▶ [Exercise details] Gather each line in the entries that includes the string "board".

Stored items:
━━━━━━━━━━━━━━━━

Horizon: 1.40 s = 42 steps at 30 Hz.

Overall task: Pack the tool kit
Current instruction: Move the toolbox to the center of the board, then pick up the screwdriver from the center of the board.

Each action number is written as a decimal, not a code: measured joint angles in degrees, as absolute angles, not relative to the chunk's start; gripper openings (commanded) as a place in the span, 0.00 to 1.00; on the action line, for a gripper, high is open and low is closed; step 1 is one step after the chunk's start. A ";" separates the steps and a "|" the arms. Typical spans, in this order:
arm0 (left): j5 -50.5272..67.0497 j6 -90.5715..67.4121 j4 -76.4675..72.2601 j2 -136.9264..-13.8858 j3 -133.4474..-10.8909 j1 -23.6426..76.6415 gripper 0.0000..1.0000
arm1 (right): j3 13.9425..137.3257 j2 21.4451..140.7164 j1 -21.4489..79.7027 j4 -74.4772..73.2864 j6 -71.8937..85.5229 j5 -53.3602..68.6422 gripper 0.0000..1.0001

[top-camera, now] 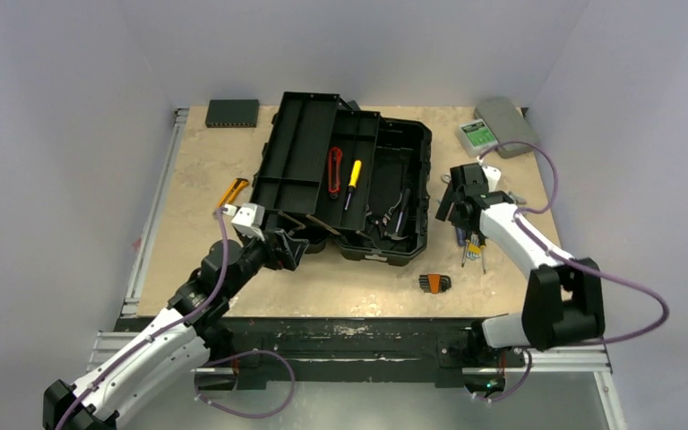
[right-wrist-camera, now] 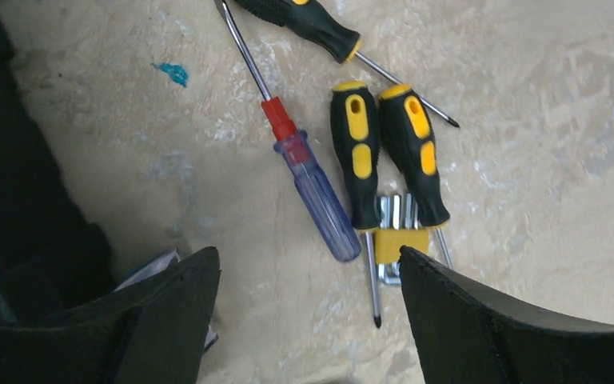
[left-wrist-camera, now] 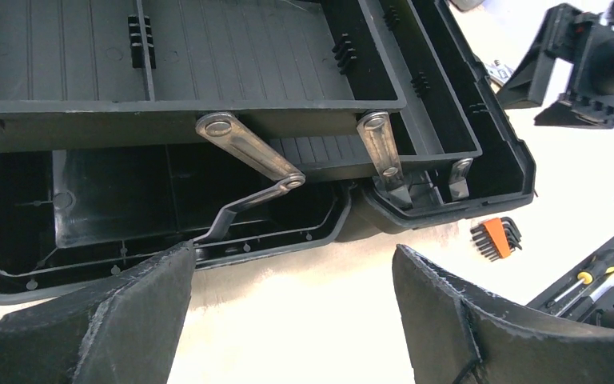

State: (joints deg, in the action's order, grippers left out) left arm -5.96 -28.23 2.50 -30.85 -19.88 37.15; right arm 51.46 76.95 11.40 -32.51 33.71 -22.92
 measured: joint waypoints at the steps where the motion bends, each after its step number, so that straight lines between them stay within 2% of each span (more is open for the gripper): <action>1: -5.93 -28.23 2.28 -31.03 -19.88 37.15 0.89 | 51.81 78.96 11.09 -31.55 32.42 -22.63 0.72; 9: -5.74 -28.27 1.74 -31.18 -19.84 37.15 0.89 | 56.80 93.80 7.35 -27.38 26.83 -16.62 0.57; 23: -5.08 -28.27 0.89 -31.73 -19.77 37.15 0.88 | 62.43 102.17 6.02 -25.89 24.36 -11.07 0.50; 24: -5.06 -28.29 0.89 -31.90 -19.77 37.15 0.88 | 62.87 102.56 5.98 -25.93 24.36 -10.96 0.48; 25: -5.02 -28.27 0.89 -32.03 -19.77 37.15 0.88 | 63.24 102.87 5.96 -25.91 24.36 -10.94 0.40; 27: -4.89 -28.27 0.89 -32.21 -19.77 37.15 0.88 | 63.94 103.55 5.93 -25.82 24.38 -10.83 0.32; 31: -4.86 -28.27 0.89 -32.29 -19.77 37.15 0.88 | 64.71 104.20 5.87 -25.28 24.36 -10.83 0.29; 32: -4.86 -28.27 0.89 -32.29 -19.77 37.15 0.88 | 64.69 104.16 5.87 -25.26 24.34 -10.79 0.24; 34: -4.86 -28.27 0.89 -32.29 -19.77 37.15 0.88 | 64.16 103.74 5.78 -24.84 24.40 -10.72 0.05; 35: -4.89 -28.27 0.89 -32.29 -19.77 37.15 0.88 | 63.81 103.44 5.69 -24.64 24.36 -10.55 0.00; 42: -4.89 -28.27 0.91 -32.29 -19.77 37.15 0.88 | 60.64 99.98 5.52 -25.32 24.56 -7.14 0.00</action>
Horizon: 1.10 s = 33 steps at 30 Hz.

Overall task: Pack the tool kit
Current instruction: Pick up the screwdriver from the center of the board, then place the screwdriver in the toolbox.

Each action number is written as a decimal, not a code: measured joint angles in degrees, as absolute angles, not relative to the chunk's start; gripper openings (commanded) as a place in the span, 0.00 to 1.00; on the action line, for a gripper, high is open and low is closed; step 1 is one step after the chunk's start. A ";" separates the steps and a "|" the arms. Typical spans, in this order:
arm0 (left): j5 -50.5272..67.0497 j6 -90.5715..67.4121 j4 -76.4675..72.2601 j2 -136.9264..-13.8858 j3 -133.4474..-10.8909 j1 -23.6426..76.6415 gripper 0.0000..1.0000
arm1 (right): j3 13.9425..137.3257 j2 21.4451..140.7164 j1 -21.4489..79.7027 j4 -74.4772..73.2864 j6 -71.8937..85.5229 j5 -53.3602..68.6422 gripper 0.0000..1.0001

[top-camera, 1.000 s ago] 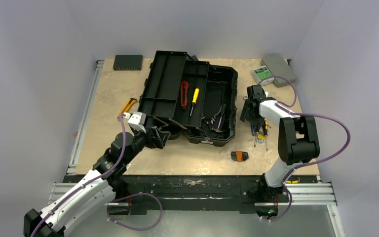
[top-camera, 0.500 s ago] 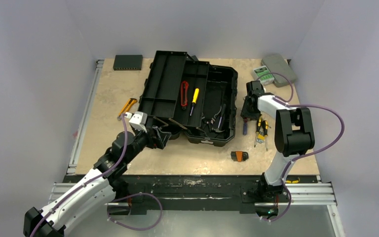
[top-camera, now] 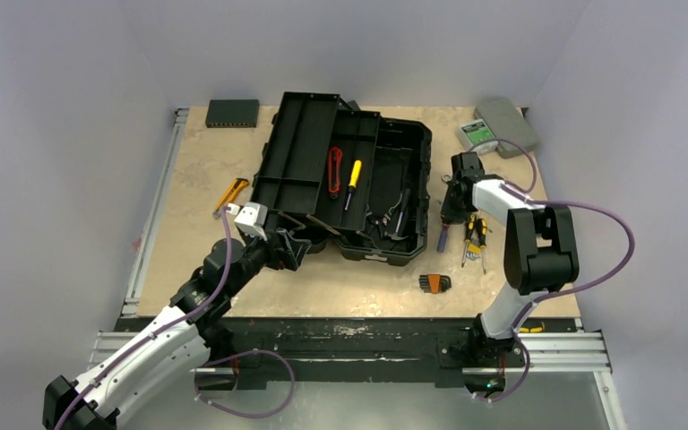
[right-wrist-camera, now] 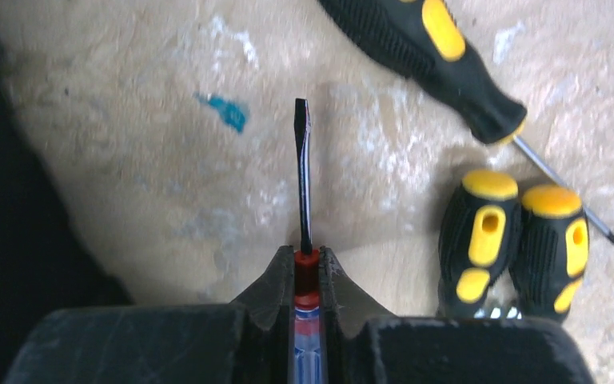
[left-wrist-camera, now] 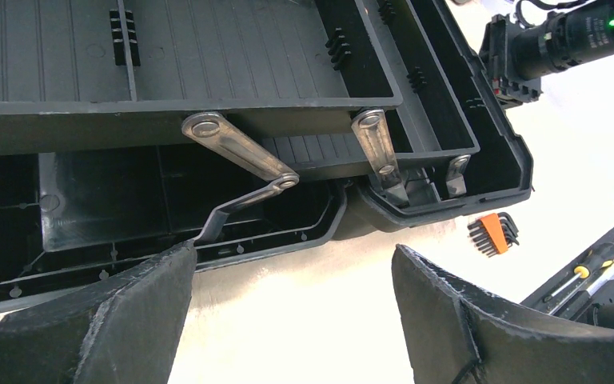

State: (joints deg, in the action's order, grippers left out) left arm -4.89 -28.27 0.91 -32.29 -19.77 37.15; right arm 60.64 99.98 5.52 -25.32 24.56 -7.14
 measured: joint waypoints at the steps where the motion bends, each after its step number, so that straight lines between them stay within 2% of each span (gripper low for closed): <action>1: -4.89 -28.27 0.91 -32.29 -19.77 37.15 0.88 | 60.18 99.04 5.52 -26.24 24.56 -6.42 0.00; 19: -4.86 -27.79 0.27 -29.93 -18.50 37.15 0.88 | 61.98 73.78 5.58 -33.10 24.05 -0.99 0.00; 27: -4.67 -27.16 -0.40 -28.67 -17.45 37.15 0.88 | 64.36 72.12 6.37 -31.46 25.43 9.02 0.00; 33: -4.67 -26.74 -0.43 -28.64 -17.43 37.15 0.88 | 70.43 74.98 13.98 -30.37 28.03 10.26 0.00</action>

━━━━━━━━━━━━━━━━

▶ [Written response]
Current instruction: Move the toolbox to the center of the board, then pick up the screwdriver from the center of the board.
Current instruction: Pick up the screwdriver from the center of the board, then place the screwdriver in the toolbox.

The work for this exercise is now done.